Two of Richmond's sprawling, old school pleasure parks, Byrd and Forest Hill, are so entwined in Richmond's verdant terrain that lots of us pass these familiar haunts on a regular basis without acknowledging what a tonic they provide our frayed nerves and frenzied days. But occasional, unexpected changes at these taken-for-granted precincts smack us in the face: We see things afresh and with renewed appreciation.
Recent enhancements at Byrd Park, our city's largest greensward, and Forest Hill Park on the South Side prompt such a jolt. Byrd Park's Fountain Lake has received a welcome amenity with a handsome new brick concession structure while the lake at Forest Hill Park has recently returned to, well, lake status after being swamplike for far too long. Bottom line: Summer in the city is better this year.
Fountain Lake, immediately east of a stretch of the Boulevard that clears the Christopher Columbus monument and swings around the reservoir, is one of Byrd Park's three lakes. It, like the others, was molded from an extended ravine that once cut toward the James River. The lakes were just one feature of an ambitious and long-range development plan that city engineer Wilfred E. Cutshaw doggedly maneuvered through City Hall from 1873 to 1907 that made Byrd Park, at 300 acres, Richmond's largest public open space. Like Manhattan's 700-acre Central Park, it offers a broad range of activities — including passive natural areas, athletic playing fields and a highly programmed cultural line-up of exhibitions, theater, dance and music.
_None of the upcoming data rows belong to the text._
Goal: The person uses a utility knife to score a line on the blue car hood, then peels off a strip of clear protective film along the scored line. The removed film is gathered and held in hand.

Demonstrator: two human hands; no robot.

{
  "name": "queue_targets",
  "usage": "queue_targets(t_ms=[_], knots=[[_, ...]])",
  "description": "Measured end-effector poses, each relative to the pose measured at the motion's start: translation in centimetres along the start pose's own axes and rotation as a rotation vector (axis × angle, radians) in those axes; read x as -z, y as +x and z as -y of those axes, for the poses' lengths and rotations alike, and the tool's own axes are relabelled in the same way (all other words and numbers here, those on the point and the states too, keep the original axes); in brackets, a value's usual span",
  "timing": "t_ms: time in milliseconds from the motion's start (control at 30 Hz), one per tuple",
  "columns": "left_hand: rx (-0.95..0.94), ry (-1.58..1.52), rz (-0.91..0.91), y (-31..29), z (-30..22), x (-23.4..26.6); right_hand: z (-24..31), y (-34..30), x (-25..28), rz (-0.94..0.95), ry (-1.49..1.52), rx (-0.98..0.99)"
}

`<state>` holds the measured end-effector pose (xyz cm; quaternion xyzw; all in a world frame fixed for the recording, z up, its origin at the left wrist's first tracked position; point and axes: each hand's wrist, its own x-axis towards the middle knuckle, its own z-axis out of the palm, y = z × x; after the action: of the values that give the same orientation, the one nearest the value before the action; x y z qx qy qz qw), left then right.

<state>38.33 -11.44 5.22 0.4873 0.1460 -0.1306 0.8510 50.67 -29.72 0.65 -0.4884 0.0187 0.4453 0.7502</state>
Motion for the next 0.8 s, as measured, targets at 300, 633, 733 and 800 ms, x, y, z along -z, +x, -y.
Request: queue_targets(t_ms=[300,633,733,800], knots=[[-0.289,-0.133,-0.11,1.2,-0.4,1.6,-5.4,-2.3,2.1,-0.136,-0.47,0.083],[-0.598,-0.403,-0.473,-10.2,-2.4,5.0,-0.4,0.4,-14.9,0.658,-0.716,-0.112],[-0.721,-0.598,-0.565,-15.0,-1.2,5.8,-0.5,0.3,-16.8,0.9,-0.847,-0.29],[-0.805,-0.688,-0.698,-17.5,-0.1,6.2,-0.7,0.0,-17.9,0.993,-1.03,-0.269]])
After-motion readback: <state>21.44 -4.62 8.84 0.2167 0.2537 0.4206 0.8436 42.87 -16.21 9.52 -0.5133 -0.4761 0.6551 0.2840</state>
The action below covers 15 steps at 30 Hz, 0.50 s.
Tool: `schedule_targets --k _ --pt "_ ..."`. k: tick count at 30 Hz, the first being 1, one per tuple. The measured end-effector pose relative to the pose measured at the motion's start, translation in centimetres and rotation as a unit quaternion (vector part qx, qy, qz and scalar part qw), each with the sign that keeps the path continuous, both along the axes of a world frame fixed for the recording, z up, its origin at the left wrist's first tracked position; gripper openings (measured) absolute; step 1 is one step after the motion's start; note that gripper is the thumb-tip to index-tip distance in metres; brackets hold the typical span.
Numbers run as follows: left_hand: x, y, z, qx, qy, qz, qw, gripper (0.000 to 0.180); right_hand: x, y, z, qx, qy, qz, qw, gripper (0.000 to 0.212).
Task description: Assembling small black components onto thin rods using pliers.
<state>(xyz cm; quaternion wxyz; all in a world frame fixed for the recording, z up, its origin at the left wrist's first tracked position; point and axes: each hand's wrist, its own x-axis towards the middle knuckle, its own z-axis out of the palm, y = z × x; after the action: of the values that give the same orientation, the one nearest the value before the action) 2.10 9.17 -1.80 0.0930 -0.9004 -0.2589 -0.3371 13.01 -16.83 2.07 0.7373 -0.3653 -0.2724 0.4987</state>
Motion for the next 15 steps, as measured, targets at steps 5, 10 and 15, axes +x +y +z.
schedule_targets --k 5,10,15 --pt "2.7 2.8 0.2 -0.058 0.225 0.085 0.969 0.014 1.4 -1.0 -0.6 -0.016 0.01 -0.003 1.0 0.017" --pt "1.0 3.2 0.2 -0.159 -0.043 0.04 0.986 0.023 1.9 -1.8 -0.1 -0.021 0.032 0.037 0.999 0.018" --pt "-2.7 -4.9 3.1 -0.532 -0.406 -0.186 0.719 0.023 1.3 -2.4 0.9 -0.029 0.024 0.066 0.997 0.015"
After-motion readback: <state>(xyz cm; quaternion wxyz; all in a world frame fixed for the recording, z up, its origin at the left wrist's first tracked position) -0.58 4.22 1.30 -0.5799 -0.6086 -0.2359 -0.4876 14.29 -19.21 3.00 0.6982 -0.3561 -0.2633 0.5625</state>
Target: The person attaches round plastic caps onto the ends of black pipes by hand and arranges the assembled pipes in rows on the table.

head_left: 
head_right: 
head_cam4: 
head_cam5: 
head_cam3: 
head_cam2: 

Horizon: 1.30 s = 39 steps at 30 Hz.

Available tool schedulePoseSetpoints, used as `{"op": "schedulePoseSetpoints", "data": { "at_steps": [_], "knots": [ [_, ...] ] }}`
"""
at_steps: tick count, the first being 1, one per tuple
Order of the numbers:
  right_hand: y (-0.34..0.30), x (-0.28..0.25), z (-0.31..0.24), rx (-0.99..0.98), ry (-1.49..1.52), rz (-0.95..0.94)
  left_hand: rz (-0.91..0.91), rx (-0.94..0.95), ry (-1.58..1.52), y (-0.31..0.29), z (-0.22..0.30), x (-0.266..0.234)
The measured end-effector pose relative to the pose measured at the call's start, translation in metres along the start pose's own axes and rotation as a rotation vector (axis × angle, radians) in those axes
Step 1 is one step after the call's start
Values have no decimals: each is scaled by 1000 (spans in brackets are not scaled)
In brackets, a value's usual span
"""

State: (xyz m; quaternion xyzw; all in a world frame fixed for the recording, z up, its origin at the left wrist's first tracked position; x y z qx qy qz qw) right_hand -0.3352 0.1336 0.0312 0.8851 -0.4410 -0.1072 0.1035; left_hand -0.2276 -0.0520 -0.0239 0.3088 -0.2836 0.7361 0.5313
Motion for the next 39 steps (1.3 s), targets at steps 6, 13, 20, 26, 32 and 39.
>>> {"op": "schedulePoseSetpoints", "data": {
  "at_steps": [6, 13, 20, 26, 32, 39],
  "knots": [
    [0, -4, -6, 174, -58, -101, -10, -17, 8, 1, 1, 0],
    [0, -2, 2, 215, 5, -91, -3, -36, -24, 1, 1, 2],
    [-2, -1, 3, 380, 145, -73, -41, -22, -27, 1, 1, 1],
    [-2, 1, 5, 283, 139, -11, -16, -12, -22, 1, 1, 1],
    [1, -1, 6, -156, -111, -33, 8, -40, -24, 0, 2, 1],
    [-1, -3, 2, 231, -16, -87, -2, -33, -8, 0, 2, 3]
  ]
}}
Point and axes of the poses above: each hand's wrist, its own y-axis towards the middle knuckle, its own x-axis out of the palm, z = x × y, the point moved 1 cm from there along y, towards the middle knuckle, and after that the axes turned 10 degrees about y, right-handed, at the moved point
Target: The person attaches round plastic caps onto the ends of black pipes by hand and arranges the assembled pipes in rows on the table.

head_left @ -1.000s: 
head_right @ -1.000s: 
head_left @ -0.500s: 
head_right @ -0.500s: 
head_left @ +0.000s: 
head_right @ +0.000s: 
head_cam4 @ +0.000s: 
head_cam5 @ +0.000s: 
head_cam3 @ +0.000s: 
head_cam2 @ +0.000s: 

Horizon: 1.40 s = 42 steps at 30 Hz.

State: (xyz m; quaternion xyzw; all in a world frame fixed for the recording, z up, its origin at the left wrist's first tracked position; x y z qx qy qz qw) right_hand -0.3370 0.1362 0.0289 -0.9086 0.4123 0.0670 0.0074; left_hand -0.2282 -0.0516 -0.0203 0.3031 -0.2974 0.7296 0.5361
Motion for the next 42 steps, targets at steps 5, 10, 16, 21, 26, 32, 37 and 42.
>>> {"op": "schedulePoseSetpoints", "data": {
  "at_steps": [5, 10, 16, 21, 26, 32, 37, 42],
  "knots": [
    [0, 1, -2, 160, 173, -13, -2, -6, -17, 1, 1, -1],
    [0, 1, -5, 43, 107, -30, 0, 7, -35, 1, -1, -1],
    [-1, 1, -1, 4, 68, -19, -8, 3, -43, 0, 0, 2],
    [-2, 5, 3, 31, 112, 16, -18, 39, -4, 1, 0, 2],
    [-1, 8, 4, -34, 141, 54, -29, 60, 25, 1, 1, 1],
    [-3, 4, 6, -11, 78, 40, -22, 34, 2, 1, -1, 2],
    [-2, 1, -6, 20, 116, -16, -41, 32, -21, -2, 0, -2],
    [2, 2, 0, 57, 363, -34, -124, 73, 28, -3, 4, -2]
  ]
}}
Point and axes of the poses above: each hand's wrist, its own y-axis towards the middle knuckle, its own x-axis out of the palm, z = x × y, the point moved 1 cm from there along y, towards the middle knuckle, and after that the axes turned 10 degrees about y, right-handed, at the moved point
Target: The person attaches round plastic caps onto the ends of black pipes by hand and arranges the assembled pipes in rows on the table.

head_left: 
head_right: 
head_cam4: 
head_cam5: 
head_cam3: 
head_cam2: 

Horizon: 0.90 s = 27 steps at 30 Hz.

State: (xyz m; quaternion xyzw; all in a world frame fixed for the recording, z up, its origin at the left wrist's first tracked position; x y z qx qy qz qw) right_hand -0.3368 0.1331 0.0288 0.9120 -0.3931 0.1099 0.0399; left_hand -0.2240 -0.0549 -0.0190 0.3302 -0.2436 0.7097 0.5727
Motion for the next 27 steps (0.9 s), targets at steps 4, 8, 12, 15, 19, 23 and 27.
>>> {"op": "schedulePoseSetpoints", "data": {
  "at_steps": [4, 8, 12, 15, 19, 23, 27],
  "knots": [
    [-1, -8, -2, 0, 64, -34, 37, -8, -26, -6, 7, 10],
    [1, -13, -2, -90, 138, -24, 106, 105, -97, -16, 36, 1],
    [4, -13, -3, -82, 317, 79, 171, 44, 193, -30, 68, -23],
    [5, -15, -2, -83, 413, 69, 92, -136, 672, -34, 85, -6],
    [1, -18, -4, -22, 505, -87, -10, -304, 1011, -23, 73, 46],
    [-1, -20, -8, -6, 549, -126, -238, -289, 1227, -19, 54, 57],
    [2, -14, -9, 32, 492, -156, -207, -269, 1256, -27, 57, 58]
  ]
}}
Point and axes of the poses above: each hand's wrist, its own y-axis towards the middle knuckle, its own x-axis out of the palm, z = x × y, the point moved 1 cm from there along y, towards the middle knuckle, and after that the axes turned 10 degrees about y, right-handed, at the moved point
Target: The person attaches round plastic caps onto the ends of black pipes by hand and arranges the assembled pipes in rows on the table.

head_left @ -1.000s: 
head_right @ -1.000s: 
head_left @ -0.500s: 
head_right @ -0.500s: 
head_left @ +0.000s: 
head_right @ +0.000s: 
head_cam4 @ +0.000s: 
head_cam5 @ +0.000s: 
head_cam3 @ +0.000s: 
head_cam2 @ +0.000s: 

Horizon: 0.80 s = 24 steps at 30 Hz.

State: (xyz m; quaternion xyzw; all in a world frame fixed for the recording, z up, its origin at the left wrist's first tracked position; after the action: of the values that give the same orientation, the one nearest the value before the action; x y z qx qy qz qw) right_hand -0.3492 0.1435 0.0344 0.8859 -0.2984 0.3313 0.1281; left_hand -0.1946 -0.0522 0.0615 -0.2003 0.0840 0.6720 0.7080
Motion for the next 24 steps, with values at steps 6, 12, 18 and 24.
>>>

A landmark centerpiece of Byrd Park is Fountain Lake. It is punctuated by a 37-foot wide ornamental spray fountain which at some time long past was illuminated, courtesy of the Department of Public Utilities. And although once-popular wooden row boats have given way to gaudy plastic paddle boats, the lake still draws fishermen. And wildlife stands a chance here: On a recent Sunday afternoon a Canadian goose navigates the shoreline trailed by nine obedient goslings.
The big news at Fountain Lake, however, is the new, eight-sided, red brick concession building that is architecturally ambitious enough to have been officially christened the Landing. Designed by the local architecture firm of Worley and Associates, the Roman Doric-styled park house pulls cues from, but doesn't mimic, a number of Richmond's late-19th century octagonal Richmond park houses. The nearest example is the Round House, finely articulated amid a grove of ancient oak trees slightly to the southeast of the lake.
The Landing has a crisp, peaked roof that leads to a multiwindowed monitor. The building houses public restrooms (with waterless urinals); offers free Wi-Fi and has a terraced area furnished with attractive picnic tables topped with dark green umbrellas. Sally Bell's, the grande dame of Richmond's casual eateries, has recently opened a concession here and has added hot dogs and hamburgers to its decidedly Southern menu of chicken salad and ham rolls.
Forest Hill Park was once untamed farmland and the site of a country estate. For years, its swampy lower reaches (and lonely hut) attracted more mosquitoes than visitors.Change has also taken place across the river at Forest Hill Park. The weekly farmers' market is drawing crowds here, but there are quieter pleasures, too.
The newer of the two parks, Forest Hill became city property in 1933 after having served for more than 40 years as a privately owned amusement park at the terminus of a major street car line. Before that, it had been farmland and a country estate, Boscobel, which means “beautiful woods” in Italian.
It being the Great Depression when the property became a public park, the federal Works Progress Administration put folks to work paving foot paths through those woods with cobblestones. And at the bottom of a plunging ravine through which Reedy Creek flowed, a stone-walled and slate-roofed gazebo was installed along with a small warming hut for wintertime lakeside gatherings when the lake froze over — sounds quaint, doesn't it? When was the last time that happened?
By the 1970s, however, suburban development upstream along Reedy Creek had fed enough sediment into the lake that it had become a designated wetland. Some well-meaning environmentalist insisted that this was a natural development and successfully advocated a hands-off policy on the site. But a bog is a bog and many neighbors and park officials reached the conclusion that the lower reaches of Forest Hill Park had hit bottom. Miraculously, the space has been returned from malaria-pit wannabe to something resembling its former, admittedly unnatural, glory. Now all we need are some cold, old-fashioned winters and a frozen lake.
During the next few weeks, as beaches, bays and mountains beckon, this may be the season to rediscover some renewed local pleasures.